PROBLEM REQUIREMENTS
Copy out word for word the line with "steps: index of" and the lines that follow it in the listing below, up to the final one.
┄┄┄┄┄┄
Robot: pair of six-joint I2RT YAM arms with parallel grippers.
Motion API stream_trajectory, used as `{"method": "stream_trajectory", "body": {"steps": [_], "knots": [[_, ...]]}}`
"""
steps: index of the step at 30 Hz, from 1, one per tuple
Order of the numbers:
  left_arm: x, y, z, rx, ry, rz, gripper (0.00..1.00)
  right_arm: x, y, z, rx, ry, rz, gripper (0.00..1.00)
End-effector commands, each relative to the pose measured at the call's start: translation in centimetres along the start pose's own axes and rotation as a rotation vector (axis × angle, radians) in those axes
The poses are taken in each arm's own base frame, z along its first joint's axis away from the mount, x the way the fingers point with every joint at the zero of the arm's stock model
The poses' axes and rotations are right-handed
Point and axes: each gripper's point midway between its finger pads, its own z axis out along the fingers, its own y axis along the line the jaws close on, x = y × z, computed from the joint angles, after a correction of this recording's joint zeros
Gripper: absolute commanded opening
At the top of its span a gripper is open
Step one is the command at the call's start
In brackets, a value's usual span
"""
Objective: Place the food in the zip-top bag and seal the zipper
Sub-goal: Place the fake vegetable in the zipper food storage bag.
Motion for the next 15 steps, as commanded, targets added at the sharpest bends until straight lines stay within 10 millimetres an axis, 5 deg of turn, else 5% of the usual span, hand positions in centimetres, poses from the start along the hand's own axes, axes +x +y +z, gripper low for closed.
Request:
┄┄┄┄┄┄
RESPONSE
steps: index of the step at 30 Hz, from 1, one per tuple
Order of the numbers:
  left_arm: x, y, z, rx, ry, rz, gripper (0.00..1.00)
  right_arm: x, y, z, rx, ry, rz, gripper (0.00..1.00)
End-effector commands, each relative to the pose measured at the call's start: translation in centimetres along the start pose's own axes and rotation as a rotation vector (axis × angle, radians) in those axes
The poses are taken in each arm's own base frame, z along its first joint's axis away from the mount, x the way the fingers point with every joint at the zero of the arm's stock model
The poses' axes and rotations are right-handed
Point and axes: each gripper's point midway between its finger pads, its own z axis out along the fingers, its own y axis along the line the jaws close on, x = y × z, computed from the joint angles, after a correction of this recording's joint zeros
Gripper: absolute commanded opening
At the top of its span a gripper is open
Step one is the command at the call's start
In brackets, a value's usual span
"""
Objective: Place the food in the zip-top bag and seal the zipper
Sub-goal: Place the fake vegetable in the zipper food storage bag.
Motion for the next 15 steps, as commanded, targets added at the sharpest bends until straight lines stay within 10 millimetres an axis, 5 deg of turn, else 5% of the usual span, hand positions in centimetres, poses from the start along the hand's own axes, axes +x +y +z, gripper low for closed.
Request:

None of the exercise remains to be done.